- [Exercise prompt]
Exclude the pictures, then repeat the remaining data exactly.

════════

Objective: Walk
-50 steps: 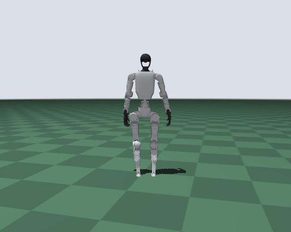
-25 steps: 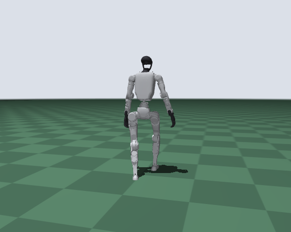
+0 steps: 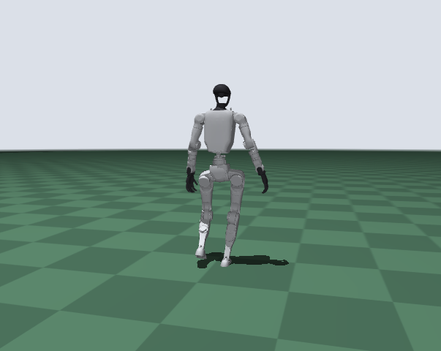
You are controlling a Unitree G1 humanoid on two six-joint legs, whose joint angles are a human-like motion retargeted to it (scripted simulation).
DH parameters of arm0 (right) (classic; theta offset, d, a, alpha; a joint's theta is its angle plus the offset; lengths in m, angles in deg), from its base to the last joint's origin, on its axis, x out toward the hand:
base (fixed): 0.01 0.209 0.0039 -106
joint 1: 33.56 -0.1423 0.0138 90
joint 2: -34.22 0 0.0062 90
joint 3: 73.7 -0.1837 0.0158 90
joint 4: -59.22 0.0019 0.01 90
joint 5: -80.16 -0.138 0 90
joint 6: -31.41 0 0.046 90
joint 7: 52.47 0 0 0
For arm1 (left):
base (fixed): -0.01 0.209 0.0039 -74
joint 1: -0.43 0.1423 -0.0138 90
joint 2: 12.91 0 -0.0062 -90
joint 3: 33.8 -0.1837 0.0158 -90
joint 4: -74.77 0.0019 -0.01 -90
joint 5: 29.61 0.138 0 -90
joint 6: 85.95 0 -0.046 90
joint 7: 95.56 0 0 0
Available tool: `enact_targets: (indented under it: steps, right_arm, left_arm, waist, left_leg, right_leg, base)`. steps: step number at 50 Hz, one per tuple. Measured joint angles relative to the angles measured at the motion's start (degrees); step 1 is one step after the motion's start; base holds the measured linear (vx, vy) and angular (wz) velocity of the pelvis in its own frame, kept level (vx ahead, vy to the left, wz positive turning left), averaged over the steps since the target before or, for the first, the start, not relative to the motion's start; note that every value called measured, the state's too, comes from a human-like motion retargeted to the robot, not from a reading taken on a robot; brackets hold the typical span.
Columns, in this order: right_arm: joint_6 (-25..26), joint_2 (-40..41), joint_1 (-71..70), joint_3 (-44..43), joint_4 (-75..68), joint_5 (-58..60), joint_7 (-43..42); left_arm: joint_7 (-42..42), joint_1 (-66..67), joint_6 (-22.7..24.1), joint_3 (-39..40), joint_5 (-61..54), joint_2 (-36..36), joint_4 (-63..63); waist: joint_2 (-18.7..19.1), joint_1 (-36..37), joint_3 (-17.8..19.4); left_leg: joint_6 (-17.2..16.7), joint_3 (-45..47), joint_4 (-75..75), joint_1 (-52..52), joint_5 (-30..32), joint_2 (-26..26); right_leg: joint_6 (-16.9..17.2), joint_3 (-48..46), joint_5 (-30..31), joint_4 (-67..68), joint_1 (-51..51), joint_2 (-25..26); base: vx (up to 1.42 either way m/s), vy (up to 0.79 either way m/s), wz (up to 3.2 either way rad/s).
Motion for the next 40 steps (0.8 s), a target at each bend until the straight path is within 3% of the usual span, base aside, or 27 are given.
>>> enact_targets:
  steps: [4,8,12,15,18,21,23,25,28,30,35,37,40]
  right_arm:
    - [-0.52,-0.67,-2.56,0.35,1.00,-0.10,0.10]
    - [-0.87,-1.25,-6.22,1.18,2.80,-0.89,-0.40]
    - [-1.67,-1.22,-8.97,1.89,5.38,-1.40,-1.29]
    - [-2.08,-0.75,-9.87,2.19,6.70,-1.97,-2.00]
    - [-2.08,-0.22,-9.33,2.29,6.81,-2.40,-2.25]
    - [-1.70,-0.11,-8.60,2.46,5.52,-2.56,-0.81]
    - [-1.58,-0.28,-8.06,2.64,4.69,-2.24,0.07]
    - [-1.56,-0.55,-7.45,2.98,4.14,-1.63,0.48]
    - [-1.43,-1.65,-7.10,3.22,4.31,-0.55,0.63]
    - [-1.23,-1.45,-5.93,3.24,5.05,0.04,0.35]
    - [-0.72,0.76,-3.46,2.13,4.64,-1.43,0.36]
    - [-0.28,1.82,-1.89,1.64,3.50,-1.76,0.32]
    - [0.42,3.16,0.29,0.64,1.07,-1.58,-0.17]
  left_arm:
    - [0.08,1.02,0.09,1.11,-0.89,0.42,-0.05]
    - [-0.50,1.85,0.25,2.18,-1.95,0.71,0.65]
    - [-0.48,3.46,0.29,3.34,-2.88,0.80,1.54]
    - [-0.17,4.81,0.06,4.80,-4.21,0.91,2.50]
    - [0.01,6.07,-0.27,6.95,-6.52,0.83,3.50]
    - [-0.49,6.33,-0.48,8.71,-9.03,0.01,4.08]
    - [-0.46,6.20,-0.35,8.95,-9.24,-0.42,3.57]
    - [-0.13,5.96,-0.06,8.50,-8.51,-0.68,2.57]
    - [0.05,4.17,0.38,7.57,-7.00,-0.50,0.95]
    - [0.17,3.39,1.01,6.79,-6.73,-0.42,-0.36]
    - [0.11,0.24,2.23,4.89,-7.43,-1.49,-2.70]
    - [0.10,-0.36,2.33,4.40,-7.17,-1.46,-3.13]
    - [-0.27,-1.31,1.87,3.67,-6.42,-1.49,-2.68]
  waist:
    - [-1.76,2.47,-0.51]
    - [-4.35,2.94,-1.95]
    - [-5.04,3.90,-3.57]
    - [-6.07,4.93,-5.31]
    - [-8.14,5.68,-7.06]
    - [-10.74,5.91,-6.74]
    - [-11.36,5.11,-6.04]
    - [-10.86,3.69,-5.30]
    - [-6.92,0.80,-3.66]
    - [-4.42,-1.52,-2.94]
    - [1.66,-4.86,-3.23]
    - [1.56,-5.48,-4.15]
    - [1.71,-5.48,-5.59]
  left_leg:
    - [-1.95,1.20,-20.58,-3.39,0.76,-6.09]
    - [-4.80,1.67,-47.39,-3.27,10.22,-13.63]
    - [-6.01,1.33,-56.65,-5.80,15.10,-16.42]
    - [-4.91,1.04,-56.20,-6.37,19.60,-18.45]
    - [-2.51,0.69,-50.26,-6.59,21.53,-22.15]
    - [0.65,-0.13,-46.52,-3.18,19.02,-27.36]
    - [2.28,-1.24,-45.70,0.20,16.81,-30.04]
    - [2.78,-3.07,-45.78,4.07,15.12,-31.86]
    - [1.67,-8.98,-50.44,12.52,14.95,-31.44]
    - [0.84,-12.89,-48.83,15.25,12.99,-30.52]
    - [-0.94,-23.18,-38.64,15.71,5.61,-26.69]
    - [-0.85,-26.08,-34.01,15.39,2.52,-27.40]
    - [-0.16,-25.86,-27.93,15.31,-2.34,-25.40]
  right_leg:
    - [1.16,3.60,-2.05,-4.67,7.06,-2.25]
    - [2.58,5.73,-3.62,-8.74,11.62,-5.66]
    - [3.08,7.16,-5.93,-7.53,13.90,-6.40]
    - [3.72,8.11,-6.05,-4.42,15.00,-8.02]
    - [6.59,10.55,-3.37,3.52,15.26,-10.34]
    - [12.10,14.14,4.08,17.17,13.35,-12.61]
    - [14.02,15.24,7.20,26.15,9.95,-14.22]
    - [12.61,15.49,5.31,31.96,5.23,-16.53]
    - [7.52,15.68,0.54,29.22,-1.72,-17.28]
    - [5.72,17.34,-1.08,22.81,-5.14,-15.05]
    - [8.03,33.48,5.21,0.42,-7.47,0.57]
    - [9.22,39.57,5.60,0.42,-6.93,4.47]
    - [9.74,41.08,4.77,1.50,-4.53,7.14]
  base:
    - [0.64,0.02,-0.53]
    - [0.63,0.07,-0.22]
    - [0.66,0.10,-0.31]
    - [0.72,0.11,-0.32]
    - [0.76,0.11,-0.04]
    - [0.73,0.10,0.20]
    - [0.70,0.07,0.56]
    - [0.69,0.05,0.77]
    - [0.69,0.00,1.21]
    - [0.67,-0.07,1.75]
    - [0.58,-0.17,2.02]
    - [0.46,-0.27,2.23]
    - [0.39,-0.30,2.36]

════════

- [Answer space]
Objective: Walk
-50 steps: 
-25 steps: 
+0 steps: 
You are controlling a Unitree G1 humanoid on two six-joint legs, whose joint angles are a human-like motion retargeted to it (scripted simulation).
DH parameters of arm0 (right) (classic; theta offset, d, a, alpha; a joint's theta is its angle plus the offset; lengths in m, angles in deg), from its base to the last joint's origin, on its axis, x out toward the hand:
base (fixed): 0.01 0.209 0.0039 -106
joint 1: 33.56 -0.1423 0.0138 90
joint 2: -34.22 0 0.0062 90
joint 3: 73.7 -0.1837 0.0158 90
joint 4: -59.22 0.0019 0.01 90
joint 5: -80.16 -0.138 0 90
joint 6: -31.41 0 0.046 90
joint 7: 52.47 0 0 0
For arm1 (left):
base (fixed): -0.01 0.209 0.0039 -74
joint 1: -0.43 0.1423 -0.0138 90
joint 2: 12.91 0 -0.0062 -90
joint 3: 33.8 -0.1837 0.0158 -90
joint 4: -74.77 0.0019 -0.01 -90
joint 5: 29.61 0.138 0 -90
joint 6: 85.95 0 -0.046 90
joint 7: 95.56 0 0 0
Available tool: `enact_targets: (indented under it: steps, right_arm, left_arm, waist, left_leg, right_leg, base)`. steps: step number at 50 Hz, one per tuple. Measured joint angles relative to the angles measured at the motion's start (degrees); step 1 is one step after the motion's start; base holds the measured linear (vx, vy) and angular (wz) velocity of the pelvis in its own frame, kept level (vx ahead, vy to the left, wz positive turning left), averaged over the steps since the target before or, for the first, the start, not relative to the motion's start; note that every value called measured, the state's too, comes from a human-like motion retargeted to the robot, not from a reading taken on a robot; brackets hold the typical span.
Columns, in this order: right_arm: joint_6 (-25..26), joint_2 (-40..41), joint_1 (-71..70), joint_3 (-44..43), joint_4 (-75..68), joint_5 (-58..60), joint_7 (-43..42); left_arm: joint_7 (-42..42), joint_1 (-66..67), joint_6 (-22.7..24.1), joint_3 (-39..40), joint_5 (-61..54), joint_2 (-36..36), joint_4 (-63..63); waist: joint_2 (-18.7..19.1), joint_1 (-36..37), joint_3 (-17.8..19.4); left_leg: joint_6 (-17.2..16.7), joint_3 (-45..47), joint_4 (-75..75), joint_1 (-52..52), joint_5 (-30..32), joint_2 (-26..26); right_leg: joint_6 (-16.9..17.2), joint_3 (-48..46), joint_5 (-30..31), joint_4 (-67..68), joint_1 (-51..51), joint_2 (-25..26); base: vx (up to 1.42 either way m/s), vy (up to 0.79 either way m/s), wz (up to 3.2 either way rad/s).
Motion for the next 40 steps (0.8 s), a target at each bend until the straight path is within 3% of the usual span, base aside, or 27 are given.
>>> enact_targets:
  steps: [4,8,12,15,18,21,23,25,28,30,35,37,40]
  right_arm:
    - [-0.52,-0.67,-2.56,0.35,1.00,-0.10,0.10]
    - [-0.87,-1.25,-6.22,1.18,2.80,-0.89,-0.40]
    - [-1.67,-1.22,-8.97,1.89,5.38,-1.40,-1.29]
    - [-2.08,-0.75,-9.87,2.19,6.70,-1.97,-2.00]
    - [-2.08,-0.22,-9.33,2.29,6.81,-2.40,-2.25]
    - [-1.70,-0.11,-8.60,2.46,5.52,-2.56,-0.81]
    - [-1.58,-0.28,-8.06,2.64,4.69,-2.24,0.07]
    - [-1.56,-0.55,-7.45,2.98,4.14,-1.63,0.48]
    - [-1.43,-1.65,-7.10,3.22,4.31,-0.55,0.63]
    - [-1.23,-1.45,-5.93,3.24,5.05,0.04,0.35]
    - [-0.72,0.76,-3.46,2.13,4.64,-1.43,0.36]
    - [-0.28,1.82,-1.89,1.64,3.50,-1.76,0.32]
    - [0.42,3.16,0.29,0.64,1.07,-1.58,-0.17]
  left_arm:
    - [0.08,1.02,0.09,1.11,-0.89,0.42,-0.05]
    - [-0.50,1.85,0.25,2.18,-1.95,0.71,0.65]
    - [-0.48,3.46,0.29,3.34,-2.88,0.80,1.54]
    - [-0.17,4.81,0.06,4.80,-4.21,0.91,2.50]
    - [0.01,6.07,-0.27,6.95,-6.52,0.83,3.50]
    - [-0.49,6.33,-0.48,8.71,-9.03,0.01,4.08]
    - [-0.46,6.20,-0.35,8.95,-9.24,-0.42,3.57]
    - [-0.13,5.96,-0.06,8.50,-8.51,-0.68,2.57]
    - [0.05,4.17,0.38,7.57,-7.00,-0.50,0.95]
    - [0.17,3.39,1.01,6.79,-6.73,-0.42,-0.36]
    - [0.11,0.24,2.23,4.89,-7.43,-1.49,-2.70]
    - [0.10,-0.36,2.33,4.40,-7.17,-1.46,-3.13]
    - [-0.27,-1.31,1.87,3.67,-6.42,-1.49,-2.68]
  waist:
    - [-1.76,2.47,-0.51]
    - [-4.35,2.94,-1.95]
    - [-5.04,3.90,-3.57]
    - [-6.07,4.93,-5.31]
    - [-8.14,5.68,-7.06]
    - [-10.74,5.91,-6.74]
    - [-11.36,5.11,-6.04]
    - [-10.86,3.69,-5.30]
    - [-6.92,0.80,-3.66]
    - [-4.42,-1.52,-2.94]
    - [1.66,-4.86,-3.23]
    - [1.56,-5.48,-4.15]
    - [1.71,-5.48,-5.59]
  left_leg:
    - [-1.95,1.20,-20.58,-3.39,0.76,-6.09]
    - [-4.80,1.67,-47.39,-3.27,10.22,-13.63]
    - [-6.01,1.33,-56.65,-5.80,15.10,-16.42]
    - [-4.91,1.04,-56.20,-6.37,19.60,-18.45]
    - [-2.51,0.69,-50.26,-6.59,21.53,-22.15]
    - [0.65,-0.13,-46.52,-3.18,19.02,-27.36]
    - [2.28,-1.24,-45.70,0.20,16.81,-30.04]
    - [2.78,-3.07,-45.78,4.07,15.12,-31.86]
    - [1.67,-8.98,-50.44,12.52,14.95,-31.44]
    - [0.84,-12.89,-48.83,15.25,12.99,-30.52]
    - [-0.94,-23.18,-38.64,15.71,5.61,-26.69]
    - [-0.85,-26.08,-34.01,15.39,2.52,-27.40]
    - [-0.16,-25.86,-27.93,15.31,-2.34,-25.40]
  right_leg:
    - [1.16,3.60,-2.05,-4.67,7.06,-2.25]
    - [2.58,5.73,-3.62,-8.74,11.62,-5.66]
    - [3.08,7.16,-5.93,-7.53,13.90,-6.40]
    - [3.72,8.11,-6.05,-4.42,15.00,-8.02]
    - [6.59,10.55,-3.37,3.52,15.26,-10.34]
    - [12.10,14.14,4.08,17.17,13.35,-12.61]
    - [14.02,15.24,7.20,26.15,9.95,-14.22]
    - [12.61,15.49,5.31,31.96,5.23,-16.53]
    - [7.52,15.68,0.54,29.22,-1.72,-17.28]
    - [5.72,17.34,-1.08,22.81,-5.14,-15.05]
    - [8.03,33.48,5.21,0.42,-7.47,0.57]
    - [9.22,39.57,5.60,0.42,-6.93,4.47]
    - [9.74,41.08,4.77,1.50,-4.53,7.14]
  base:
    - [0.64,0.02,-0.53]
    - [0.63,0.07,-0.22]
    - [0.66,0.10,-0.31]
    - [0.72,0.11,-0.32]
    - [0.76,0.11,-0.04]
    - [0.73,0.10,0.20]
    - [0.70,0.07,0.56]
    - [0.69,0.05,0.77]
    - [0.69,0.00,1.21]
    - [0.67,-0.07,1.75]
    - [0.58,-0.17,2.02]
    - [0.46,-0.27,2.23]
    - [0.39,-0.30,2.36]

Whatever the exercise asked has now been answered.